Player introductions will conclude with a flyover of three F-16s from Buckley Air Force Base in Colorado and one KC-10 from Travis Air Force Base in California.
Cadets will line the field for the national anthem, performed by the academy's a capella group "In the Stairwell," led by 2nd Lt. Ben Hightower. The cadet honor guard will carry the U.S. and Air Force flags.
The academy's "Wings of Blue" parachute team, outfitted in illuminated suits, will drop into the stadium to deliver the game puck. Silveria and Gen. Jay Raymond, the first Chief of Space Operations of the U.S. Space Force, will participate in the ceremonial puck drop.
A helipad will be the stage when country star Sam Hunt performs during the first intermission and Colorado Springs-based USA Hockey is honored during the second intermission.
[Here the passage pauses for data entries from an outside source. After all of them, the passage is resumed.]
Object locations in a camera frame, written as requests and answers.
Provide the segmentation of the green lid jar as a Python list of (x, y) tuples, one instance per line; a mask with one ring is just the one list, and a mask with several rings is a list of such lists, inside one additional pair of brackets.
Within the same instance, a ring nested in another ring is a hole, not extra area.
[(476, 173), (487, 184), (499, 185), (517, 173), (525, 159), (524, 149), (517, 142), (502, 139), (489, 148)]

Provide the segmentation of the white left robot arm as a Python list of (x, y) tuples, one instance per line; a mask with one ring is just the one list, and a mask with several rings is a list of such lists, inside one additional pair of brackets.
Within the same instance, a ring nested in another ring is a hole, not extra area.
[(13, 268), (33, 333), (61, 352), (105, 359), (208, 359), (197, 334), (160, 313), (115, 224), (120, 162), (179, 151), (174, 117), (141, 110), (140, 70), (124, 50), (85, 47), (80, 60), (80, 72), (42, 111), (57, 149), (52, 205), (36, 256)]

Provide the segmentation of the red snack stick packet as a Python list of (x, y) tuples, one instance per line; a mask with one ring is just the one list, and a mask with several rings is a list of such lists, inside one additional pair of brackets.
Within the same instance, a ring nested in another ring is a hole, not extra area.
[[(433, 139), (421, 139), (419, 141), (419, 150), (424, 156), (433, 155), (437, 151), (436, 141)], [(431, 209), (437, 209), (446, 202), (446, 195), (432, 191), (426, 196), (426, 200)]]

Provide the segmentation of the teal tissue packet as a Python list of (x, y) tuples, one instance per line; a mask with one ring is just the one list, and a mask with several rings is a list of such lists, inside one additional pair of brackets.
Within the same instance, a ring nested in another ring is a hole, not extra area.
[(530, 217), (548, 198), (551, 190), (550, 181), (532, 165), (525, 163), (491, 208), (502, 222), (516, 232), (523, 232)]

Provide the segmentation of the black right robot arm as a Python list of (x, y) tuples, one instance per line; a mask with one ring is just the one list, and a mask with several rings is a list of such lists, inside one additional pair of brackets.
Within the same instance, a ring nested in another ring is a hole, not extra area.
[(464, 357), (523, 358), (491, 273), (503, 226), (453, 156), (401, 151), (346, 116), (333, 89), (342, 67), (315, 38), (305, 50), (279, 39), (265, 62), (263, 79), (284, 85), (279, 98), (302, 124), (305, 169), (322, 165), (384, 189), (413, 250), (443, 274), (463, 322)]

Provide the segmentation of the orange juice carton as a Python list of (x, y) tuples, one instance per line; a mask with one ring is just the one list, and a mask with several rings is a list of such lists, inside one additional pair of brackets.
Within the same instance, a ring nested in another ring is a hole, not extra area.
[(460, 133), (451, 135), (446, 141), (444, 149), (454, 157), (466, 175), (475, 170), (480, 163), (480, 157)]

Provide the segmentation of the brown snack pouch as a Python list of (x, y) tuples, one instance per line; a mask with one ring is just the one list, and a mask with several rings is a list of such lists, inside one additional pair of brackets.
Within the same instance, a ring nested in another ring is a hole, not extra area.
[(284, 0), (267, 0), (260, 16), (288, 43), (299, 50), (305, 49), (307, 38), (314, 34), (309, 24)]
As the drum and bugle corps plays as the house band and the spirit team entertains fans, more than 1,000 cadets will sit on the field throughout the event, the first spectators on the field at an outdoor game. They will represent the academy and the Air Force, in particular, but the military as a whole.
Beat Army? Sink Navy? That's all in good fun. They share the same mission.
"We're going to be able to do some things that haven't been done before," Air Force Director of Athletics Nathan Pine said. "So, in the good spirit of our rivalry, we continue to raise the bar on each other, knowing as soon as our young men and women graduate, they're going to be serving alongside each other."